Abstract
Background: Hypercalcemia, a common feature in sarcoidosis, is due to the excessive production of active Vitamin D metabolite, 1,25(OH)2D. Levels of 25(OH) Vitamin D however may not be appropriate. Objectives: To assess Vitamin D status and its clinical associations in sarcoidosis patients compared to a general respiratory diseases out-patient clinic population, serving as controls. Methods: 64 sarcoidosis cases and 53 control cases with other than sarcoidosis respiratory diseases, matched for age and sex were included in the study. Serum 25(OH)D, 1,25(OH)2D, calcium, angiotensin converting enzyme (ACE) were measured. 25(OH) Vitamin D was described as deficient when <20 ng/ml and insufficient when <30 ng/ml. Clinical parameters were recorded for sarcoidosis cases. Results: Overall 41/64 sarcoidosis cases (64%) had low 25(OH) D, 7/64 (11%) had high 1,25(OH)2D and 2/64 had hypercalcaemia (3%).
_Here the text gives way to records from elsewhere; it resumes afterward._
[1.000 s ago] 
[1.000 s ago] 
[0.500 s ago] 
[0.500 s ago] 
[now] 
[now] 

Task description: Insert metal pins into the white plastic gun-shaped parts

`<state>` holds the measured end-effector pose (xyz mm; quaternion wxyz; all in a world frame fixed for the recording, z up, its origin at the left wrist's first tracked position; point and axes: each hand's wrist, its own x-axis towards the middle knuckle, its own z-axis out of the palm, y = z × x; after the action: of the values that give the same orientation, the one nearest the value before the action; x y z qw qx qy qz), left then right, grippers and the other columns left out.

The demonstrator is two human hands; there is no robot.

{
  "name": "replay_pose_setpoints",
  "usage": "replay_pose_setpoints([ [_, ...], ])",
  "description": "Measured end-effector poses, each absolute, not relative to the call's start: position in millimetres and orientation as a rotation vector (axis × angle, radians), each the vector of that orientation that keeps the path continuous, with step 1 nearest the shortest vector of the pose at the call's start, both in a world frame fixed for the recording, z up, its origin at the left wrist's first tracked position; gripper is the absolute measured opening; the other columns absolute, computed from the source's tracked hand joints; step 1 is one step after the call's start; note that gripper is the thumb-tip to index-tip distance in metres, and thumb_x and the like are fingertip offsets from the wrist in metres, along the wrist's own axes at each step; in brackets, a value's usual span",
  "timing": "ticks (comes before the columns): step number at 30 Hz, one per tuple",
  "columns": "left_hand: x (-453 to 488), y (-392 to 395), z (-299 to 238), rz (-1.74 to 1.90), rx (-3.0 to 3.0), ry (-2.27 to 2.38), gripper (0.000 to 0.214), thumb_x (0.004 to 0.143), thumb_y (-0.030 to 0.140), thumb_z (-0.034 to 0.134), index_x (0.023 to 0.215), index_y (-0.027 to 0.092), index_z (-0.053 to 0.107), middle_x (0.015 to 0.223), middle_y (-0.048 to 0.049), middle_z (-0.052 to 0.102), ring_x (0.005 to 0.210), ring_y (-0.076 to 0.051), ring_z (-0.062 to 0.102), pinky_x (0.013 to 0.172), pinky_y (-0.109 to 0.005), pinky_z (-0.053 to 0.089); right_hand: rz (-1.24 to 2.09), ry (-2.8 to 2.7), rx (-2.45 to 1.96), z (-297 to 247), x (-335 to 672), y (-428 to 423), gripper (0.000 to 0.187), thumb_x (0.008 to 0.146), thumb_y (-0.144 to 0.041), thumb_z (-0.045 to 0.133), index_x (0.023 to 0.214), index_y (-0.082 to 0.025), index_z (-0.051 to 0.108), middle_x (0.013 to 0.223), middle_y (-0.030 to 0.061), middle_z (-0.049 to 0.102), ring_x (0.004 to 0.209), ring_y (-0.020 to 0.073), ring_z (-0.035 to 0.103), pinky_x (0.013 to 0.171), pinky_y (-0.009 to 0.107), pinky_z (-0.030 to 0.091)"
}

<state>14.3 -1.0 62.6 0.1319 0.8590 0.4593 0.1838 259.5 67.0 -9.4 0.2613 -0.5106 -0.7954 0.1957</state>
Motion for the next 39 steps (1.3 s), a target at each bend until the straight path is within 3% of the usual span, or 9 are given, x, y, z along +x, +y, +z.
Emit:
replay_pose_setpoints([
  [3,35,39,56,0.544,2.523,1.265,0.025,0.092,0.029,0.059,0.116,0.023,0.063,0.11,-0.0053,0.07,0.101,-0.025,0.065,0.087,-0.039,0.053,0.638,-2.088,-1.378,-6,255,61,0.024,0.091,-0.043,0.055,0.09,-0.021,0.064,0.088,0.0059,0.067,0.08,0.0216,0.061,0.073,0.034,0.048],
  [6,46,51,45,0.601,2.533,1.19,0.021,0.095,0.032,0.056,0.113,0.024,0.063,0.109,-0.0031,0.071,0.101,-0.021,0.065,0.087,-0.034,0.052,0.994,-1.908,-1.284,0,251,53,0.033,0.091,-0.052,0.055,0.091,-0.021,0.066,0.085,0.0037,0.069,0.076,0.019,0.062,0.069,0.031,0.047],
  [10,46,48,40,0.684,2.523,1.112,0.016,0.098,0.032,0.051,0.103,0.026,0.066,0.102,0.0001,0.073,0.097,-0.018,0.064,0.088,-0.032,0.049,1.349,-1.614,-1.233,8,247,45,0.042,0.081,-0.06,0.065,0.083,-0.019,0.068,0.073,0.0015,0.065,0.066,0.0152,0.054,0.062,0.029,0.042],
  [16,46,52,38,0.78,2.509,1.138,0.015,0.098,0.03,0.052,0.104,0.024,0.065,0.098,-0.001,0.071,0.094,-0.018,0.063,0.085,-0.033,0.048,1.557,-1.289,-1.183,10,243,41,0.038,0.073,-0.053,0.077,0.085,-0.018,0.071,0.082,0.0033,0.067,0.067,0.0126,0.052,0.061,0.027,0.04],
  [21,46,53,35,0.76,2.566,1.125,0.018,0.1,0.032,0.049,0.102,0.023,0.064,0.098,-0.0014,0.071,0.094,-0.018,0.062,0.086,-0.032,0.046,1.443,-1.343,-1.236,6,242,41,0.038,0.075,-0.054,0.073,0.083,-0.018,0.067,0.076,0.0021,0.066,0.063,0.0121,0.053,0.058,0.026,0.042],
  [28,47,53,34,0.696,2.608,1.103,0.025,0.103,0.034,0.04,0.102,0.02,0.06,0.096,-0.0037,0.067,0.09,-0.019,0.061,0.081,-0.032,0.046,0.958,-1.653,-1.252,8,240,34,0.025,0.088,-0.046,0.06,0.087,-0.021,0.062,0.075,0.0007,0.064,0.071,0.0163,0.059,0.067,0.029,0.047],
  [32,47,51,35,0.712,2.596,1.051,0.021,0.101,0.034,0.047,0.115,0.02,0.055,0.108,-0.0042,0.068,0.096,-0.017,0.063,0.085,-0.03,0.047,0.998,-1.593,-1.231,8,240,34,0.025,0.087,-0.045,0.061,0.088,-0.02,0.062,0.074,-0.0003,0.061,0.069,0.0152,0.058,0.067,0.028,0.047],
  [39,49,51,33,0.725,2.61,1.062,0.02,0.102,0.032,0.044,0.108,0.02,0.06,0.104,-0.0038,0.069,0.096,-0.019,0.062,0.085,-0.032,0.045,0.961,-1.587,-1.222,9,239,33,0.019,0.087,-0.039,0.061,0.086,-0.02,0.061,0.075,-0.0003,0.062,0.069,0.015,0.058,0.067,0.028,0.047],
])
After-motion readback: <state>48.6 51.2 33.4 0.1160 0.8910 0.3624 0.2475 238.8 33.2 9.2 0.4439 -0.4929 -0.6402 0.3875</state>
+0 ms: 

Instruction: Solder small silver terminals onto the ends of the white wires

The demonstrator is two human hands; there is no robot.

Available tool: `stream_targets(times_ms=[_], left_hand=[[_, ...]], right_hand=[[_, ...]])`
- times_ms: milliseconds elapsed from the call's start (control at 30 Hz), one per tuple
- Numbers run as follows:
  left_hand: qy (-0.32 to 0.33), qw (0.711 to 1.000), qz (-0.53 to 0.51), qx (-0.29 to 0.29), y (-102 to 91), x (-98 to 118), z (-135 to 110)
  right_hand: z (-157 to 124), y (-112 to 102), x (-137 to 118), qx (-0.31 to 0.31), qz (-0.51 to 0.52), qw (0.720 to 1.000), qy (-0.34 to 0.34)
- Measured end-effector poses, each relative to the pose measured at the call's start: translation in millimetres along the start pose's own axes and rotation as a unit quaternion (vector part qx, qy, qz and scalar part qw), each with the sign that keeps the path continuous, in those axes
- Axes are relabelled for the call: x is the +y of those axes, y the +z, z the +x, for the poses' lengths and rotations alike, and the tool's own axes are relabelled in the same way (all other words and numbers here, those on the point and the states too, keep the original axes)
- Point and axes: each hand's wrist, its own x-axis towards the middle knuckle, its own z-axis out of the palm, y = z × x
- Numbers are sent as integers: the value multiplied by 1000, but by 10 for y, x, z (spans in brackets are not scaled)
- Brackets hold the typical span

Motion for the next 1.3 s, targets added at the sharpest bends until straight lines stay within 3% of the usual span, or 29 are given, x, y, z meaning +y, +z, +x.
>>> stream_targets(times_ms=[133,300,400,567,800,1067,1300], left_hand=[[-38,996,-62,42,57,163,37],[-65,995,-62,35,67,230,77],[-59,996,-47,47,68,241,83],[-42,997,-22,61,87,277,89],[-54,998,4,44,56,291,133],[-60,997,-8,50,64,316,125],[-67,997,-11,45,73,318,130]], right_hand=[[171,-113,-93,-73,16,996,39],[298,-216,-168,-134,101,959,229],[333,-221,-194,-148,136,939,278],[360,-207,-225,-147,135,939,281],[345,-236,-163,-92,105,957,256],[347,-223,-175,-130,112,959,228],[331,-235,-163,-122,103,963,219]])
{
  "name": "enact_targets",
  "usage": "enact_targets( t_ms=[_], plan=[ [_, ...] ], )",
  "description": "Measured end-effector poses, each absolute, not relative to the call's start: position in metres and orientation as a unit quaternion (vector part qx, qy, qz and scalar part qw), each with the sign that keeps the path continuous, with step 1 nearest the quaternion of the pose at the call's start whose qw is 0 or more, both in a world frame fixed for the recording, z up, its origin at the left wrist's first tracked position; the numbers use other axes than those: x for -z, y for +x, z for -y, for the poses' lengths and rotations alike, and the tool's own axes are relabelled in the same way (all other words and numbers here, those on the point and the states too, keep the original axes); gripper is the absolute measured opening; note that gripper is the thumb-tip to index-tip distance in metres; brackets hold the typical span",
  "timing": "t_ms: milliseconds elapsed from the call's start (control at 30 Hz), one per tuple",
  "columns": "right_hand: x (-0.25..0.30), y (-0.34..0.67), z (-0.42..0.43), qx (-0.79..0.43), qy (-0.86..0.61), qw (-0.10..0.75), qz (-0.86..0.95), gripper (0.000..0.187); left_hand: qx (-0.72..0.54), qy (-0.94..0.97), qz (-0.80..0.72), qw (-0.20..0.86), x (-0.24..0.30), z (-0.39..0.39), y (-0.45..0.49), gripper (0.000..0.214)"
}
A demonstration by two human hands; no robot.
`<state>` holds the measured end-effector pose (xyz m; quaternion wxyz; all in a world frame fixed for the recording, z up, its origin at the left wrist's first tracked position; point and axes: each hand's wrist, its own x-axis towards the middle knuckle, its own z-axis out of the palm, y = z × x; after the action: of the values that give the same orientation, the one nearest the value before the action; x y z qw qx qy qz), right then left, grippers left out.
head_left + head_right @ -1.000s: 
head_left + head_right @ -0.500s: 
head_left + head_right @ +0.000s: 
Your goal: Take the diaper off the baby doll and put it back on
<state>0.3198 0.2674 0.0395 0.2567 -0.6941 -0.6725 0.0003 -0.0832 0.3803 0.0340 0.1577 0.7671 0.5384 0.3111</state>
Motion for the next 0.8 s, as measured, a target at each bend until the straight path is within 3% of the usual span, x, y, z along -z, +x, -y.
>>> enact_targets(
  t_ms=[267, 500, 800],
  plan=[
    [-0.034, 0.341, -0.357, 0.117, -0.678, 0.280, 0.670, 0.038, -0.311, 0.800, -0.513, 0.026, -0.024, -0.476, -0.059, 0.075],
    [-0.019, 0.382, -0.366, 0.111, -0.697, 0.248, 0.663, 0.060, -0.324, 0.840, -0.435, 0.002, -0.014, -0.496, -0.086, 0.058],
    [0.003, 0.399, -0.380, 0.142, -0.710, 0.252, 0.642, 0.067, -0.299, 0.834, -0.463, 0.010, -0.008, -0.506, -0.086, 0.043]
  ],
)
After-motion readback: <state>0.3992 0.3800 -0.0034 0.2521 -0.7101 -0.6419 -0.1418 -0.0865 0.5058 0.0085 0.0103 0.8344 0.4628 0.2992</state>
Sarcoidosis subjects likely exhibited deficient (39%) or normal 25(OH)D levels (36%) in comparison to controls (p=0.018). 25(OH) Vitamin D deficiency in sarcoidosis was associated with race and radiological stage I disease, with regression analysis identifying African-American race as the only significant risk factor (p=0.03). An inverse correlation between ACE and 25(OH)D levels was found (p=0.052). 1,25(OH)2D was significantly elevated in sarcoidosis compared to controls. Among sarcoidosis patients, those with insufficient 25(OH)D levels exhibited higher calcium levels in serum. Conclusions: 25(OH) Vitamin D deficiency is prevalent in sarcoidosis, particularly in African-Americans and likely those with active disease. However, concomitant 1,25(OH)2D elevation and associated hypercalcaemia make Vitamin D supplementation dangerous in sarcoidosis. (Sarcoidosis Vasc Diffuse Lung Dis 2018; 35: 154-159)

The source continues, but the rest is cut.